Titre

Le Canal de Suez

Sous titre

Une voie maritime pour l’Égypte et le Monde

Auteur

Caroline Piquet

Type

livre

Editeur

Paris : Erick Bonnier, 2018

Collection

Collection : Encre d’Orient

Nombre de pages

470 p.

Prix

22 €

Date de publication

4 décembre 2019

En savoir plus

Le Canal de Suez. Une voie maritime pour l’Égypte et le Monde

A l’approche du 150ème anniversaire de l’inauguration du Canal de Suez, le 17 novembre 1869, l’Institut du Monde Arabe de Paris avait organisé une exposition au printemps 2018[1]. Une occasion saisie par une petite maison d’édition pour offrir à un public visiblement intéressé la réimpression de L’Histoire du Canal de Suez, épuisée, parue chez Perrin en 2009.

Cette nouvelle parution de l’ouvrage de Caroline Piquet comporte, non seulement une introduction de réactualisation, mais un important chapitre final concernant les dix dernières années écoulées, car l’histoire s’est accélérée, tant du point de vue technique que politique. En août 2015, une inauguration de gigantesques nouveaux aménagements a remis en lumière l’importance de cette voie d’eau dans le contexte de la mondialisation dominante.

Caroline Piquet enseigne à la Sorbonne. Elle est spécialiste de l’histoire économique et sociale de la Méditerranée et du Moyen-Orient. Son Histoire du Canal de Suez est remarquable de précisions techniques sur la réalisation, rêvée depuis l’Antiquité, de cette entreprise pharaonique et son évolution, que ce soit le creusement à main nue des premiers fellahs égyptiens astreints à la corvée jusqu’aux gigantesques dragueuses d’aujourd’hui, ou les dimensions sans cesse augmentées, passant de 8 mètres de profondeur à 24 mètres, des capacités de tonnage des navires allant de 5000 en 1870 à 240000 en 2015, des 44 mètres de largeur de la voie d’eau initiale aux 225 mètres d’aujourd’hui…

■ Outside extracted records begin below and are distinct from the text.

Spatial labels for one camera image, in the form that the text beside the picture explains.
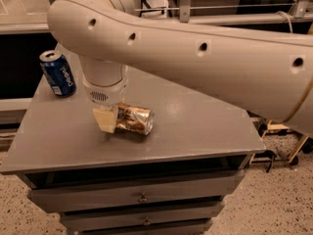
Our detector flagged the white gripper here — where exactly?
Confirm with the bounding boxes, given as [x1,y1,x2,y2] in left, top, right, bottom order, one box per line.
[82,76,127,133]

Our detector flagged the orange silver soda can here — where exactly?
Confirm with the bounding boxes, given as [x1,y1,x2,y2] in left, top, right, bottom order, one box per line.
[116,103,154,135]

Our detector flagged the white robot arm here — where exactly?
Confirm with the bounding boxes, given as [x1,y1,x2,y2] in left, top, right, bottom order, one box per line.
[47,0,313,136]

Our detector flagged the blue Pepsi can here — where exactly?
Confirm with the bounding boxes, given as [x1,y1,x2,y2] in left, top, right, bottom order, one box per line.
[39,50,76,97]

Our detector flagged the grey drawer cabinet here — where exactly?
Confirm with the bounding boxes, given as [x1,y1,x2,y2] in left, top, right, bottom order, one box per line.
[0,42,266,235]

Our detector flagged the bottom grey drawer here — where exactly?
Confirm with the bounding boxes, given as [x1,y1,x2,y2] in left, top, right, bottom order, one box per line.
[78,218,212,235]

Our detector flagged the grey drawer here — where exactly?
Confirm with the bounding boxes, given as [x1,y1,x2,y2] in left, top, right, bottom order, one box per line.
[78,218,212,235]
[61,201,224,231]
[28,170,245,212]

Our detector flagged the top grey drawer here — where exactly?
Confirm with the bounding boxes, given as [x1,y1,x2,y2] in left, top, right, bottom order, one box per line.
[28,170,245,212]

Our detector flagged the middle grey drawer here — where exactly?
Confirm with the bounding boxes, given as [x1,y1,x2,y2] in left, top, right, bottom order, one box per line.
[61,201,224,231]

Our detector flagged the yellow metal stand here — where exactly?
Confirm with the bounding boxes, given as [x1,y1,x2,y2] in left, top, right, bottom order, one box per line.
[249,117,313,170]

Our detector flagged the metal window railing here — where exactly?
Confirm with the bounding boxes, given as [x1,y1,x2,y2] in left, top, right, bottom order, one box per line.
[0,0,313,32]

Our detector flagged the white cable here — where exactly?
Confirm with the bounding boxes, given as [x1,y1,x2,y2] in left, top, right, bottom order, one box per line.
[276,10,294,34]

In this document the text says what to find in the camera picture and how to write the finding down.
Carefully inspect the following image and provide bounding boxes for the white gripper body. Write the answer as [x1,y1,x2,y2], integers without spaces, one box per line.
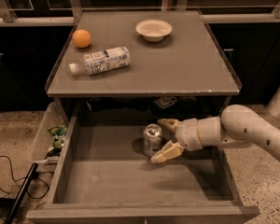
[175,119,203,151]

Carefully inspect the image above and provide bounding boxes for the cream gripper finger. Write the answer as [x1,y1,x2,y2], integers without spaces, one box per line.
[158,119,179,133]
[150,141,184,163]

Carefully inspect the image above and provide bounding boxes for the silver 7up soda can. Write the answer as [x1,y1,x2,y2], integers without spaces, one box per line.
[143,124,162,157]

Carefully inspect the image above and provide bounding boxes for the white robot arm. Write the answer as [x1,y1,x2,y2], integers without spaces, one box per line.
[150,105,280,163]

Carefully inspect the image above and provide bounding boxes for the grey cabinet counter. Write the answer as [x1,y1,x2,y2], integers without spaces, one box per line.
[44,10,243,126]

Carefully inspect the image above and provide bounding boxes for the grey open top drawer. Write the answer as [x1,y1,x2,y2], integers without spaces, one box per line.
[27,117,259,224]

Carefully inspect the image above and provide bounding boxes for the clear plastic water bottle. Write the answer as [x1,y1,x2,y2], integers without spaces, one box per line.
[68,47,131,76]

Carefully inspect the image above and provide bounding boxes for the white paper bowl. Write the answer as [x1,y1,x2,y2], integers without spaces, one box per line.
[135,20,172,42]

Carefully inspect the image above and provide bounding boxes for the green snack bag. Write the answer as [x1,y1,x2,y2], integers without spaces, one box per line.
[48,125,67,149]

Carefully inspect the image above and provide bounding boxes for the orange fruit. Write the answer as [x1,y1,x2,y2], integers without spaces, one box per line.
[72,30,91,49]

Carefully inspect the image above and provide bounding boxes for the clear plastic storage bin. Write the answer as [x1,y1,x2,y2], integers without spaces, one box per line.
[30,103,63,165]

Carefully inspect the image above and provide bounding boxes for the black bar on floor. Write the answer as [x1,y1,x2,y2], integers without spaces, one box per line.
[3,163,38,224]

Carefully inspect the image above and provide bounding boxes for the black cable on floor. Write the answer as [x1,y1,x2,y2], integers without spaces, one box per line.
[0,155,54,210]

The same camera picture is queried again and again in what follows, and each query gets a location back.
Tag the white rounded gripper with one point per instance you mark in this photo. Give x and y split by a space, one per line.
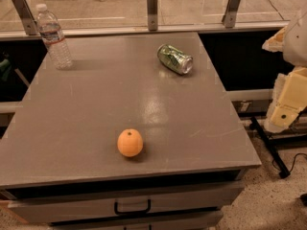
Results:
296 43

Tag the crushed green soda can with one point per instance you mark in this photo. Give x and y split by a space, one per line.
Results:
174 59

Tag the black drawer handle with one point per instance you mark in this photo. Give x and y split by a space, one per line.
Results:
132 208

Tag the orange fruit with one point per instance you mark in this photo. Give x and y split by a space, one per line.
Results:
130 142

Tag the grey drawer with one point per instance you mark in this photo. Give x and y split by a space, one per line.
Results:
95 206
170 221

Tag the clear plastic water bottle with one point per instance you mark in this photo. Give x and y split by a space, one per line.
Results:
53 38

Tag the metal rail bracket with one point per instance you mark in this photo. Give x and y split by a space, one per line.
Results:
230 14
152 15
26 16

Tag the grey horizontal window rail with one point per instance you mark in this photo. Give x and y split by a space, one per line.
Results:
198 28

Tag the middle metal rail bracket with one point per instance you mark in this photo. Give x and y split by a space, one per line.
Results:
152 15

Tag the grey upper drawer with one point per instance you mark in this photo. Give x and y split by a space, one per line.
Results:
95 206

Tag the black metal stand leg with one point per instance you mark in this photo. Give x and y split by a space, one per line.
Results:
284 172

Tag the right metal rail bracket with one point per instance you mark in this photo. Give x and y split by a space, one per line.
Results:
230 14

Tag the grey lower drawer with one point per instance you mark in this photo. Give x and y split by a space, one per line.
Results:
170 221

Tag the left metal rail bracket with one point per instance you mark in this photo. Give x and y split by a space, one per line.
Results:
26 16

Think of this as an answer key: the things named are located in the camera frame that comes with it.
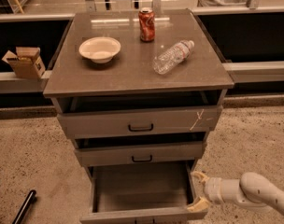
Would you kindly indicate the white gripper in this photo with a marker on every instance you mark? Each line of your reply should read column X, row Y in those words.
column 212, row 189

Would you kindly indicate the grey bottom drawer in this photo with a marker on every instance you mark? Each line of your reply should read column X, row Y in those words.
column 144, row 193

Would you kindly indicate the grey drawer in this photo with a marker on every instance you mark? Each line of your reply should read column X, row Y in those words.
column 126, row 115
column 140, row 149
column 144, row 193

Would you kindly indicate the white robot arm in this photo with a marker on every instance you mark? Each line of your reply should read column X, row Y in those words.
column 251, row 191

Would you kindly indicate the grey middle drawer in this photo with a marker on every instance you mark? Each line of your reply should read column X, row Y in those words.
column 140, row 149

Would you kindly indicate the grey drawer cabinet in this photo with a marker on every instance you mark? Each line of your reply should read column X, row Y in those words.
column 131, row 72

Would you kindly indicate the grey top drawer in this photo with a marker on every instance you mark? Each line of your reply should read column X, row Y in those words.
column 126, row 115

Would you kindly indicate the clear plastic water bottle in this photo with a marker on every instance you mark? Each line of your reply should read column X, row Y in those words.
column 172, row 57

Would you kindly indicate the white paper bowl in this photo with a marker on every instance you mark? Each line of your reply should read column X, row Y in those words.
column 100, row 49

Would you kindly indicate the black cylindrical leg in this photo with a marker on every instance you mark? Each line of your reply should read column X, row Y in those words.
column 29, row 200

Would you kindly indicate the red soda can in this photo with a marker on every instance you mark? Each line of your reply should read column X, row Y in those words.
column 147, row 26

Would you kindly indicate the open cardboard box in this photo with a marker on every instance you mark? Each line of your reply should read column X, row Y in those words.
column 26, row 62

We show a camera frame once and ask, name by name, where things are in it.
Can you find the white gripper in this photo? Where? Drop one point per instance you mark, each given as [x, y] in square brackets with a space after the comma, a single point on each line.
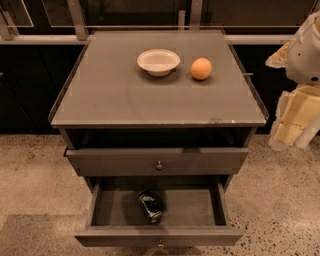
[305, 60]

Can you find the green soda can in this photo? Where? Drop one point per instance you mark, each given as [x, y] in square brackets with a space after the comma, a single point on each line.
[150, 205]

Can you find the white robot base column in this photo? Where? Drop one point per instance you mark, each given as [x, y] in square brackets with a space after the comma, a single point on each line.
[308, 133]

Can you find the round top drawer knob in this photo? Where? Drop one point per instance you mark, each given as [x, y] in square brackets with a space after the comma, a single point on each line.
[159, 166]

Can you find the open middle drawer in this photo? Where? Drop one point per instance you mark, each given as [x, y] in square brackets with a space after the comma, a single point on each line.
[194, 213]

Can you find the grey drawer cabinet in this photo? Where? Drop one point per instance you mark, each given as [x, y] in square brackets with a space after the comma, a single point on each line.
[112, 103]

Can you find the closed top drawer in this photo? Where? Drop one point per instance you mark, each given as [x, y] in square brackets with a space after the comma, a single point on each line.
[141, 161]

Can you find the orange fruit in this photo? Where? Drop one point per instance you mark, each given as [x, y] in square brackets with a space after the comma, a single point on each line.
[201, 69]

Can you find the white paper bowl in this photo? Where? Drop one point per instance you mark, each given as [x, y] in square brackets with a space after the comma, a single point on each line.
[158, 62]

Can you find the metal window rail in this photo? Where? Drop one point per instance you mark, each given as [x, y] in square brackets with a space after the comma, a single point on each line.
[245, 22]

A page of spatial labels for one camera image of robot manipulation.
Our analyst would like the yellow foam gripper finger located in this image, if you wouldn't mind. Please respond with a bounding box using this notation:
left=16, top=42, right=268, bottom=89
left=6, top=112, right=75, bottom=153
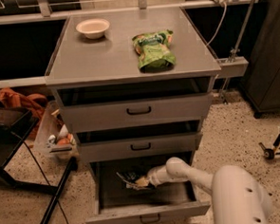
left=136, top=177, right=149, bottom=187

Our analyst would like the blue chip bag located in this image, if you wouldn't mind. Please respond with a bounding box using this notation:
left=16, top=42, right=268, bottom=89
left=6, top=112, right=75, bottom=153
left=116, top=171, right=154, bottom=190

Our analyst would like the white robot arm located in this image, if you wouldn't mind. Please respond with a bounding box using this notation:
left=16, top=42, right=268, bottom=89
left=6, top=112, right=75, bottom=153
left=136, top=158, right=272, bottom=224

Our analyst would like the bottom grey drawer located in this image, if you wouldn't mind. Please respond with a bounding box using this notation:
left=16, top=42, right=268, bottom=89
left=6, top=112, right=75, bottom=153
left=85, top=154, right=211, bottom=224

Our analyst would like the middle grey drawer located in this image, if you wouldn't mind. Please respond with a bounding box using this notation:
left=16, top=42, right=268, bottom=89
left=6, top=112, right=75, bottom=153
left=79, top=132, right=202, bottom=162

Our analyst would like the grey drawer cabinet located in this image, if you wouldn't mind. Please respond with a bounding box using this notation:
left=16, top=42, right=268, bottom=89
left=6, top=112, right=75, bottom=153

En filigrane, derrière cette réalisation du canal, se dessine une autre histoire : celle de l’évolution de la marine marchande mondiale, la spécialisation des bateaux (vraquiers, pétroliers, porte-conteneurs…) l’accroissement des vitesses, la diversification des propulsions, etc. Au passage, le lecteur prendra un cours de navigation sur le canal, avec l’importance des  balises, le rôle irremplaçable des pilotes, les formations en convois, les vitesses à respecter, l’art d’aborder les courbes ou les espaces de croisement avec des navires dépassant parfois les 300 mètres de long. Jalonnant le texte, des tableaux chiffrés renseignent sur toutes les transactions économiques, en nombre de passagers ou de marchandises et en pourcentages d’utilisation par pays.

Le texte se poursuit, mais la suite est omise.